Exp Neurobiol 2016; 25(3): 113-119
Published online June 30, 2016
© The Korean Society for Brain and Neural Sciences
Changyoun Kim1,2, He-Jin Lee3, Eliezer Masliah2 and Seung-Jae Lee1*
1Department of Biomedical Sciences, Neuroscience Research Institute, Seoul National University College of Medicine, Seoul 03080, Korea, 2Departments of Neurosciences and Pathology, School of Medicine, University of California, San Diego, La Jolla, CA 92093, USA, 3Department of Anatomy, School of Medicine, Konkuk University, Seoul 05030, Korea
Synucleinopathies are a collection of neurological diseases that are characterized by deposition of α-synuclein aggregates in neurons and glia. These diseases include Parkinson's disease (PD), dementia with Lewy bodies, and multiple system atrophy. Although it has been increasingly clear that α-synuclein is implicated in the pathogenesis of PD and other synucleinopathies, the precise mechanism underlying the disease process remains to be unraveled. The past studies on how α-synuclein exerts pathogenic actions have focused on its direct, cell-autonomous neurotoxic effects. However, recent findings suggested that there might be indirect, non-cell-autonomous pathways, perhaps through the changes in glial cells, for the pathogenic actions of this protein. Here, we present evidence that α-synuclein can cause neurodegeneration through a non-cell-autonomous manner. We show that α-synuclein can be secreted from neurons and induces inflammatory responses in microglia, which in turn secreted neurotoxic agents into the media causing neurodegeneration. The neurotoxic response of microglia was mediated by activation of toll-like receptor 2 (TLR2), a receptor for neuron-derived α-synuclein. This work suggests that TLR2 is the key molecule that mediates non-cell-autonomous neurotoxic effects of α-synuclein, hence a candidate for the therapeutic target.

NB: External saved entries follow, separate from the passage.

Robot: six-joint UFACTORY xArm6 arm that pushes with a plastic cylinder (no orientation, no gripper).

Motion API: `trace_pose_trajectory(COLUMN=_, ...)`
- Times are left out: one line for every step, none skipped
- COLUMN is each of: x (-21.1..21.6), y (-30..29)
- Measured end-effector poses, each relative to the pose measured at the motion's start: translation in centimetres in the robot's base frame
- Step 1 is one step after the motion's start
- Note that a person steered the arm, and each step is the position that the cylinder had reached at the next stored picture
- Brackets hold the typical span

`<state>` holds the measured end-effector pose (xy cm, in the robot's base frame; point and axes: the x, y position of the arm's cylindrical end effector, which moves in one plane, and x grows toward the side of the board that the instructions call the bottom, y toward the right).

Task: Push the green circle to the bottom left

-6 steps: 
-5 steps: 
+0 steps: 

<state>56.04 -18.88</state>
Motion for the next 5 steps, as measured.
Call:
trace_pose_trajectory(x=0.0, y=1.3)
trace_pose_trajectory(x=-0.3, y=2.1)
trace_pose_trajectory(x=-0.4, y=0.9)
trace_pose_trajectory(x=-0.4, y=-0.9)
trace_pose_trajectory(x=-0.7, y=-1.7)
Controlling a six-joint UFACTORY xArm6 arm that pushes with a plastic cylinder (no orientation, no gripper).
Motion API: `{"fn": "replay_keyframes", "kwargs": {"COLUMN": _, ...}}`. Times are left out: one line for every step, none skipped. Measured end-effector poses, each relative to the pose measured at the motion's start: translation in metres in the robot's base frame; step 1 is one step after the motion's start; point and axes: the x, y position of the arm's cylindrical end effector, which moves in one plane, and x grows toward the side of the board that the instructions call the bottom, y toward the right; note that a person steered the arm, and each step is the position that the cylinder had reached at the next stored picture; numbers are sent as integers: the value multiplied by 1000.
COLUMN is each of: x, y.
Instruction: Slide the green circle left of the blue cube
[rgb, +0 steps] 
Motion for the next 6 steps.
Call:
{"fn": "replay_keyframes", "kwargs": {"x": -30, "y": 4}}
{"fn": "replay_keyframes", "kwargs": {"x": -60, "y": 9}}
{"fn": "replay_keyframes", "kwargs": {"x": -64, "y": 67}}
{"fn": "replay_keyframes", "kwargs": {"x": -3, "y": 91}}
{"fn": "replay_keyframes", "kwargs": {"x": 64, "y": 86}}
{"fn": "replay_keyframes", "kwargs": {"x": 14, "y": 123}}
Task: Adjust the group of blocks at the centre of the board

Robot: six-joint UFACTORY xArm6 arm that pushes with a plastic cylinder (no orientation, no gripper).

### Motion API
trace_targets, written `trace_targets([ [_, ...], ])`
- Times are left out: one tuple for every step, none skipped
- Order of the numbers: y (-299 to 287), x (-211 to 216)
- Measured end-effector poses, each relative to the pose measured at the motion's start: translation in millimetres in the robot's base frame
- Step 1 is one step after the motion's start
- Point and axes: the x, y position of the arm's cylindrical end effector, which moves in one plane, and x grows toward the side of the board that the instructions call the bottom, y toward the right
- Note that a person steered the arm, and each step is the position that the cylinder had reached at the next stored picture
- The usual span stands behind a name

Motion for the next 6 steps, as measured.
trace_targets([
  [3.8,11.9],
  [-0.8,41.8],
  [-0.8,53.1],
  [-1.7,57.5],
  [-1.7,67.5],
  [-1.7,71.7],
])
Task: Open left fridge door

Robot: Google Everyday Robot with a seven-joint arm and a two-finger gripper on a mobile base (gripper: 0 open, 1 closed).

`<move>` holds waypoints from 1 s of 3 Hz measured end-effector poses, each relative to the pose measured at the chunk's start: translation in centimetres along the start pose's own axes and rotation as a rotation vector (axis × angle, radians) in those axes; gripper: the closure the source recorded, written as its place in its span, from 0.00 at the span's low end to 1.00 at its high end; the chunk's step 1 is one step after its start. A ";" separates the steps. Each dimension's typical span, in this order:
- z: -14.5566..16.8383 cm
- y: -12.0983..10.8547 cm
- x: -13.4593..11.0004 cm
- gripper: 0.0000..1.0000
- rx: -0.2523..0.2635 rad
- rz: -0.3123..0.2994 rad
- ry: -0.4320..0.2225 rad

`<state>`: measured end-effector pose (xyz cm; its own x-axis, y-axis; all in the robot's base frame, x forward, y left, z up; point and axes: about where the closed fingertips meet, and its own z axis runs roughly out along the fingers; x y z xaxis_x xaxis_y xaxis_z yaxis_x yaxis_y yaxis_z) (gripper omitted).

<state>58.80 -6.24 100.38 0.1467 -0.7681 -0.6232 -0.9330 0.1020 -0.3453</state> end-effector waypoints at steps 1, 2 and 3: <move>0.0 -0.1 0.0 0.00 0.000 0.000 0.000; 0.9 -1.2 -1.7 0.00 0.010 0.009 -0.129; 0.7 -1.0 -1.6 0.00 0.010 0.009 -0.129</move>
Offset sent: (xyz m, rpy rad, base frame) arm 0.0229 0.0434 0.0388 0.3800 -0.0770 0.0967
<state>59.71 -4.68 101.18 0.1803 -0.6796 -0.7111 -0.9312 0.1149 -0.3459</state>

Keywords: Parkinson’s disease, α-synuclein, Toll-like receptor 2, Microglia, Neurodegeneration
Abnormal deposition of α-synuclein is a key pathological feature of α-synucleinopathies, such as Parkinson's disease (PD) [1,2]. Past studies have established strong relationship between α-synuclein aggregation and disease onset and progression of PD [3,4]. Several mechanisms have been suggested as to how accumulation of α-synuclein induced neurodegeneration. These include inhibition of vesicle recycling, blocking of endoplasmic reticulum transport, impairment of mitochondrial energy production, and disruption of protein degradation process . These mechanisms assume cell-autonomous pathogenic actions of α-synuclein in neurons. On the other hand, non-cell-autonomous actions of α-synuclein through modulation of glial cells has only begun to attract interests.
α-synuclein is a typical neuronal cytosolic protein; however, recent studies revealed the presence of some α-synuclein in extracellular space, such as cerebrospinal fluid, serum, and brain interstitial fluid [5,6,7]. Various forms of unconventional exocytosis, such as exosome-associated exocytosis and exophagy, have been suggested as mechanisms of neuronal α-synuclein secretion . When secreted, extracellular α-synuclein can be transferred to neighboring neurons and glia, inducing cytotoxicity and pathological propagation in neurons [9,10] and causing neuroinflammation in glial cells [11,12].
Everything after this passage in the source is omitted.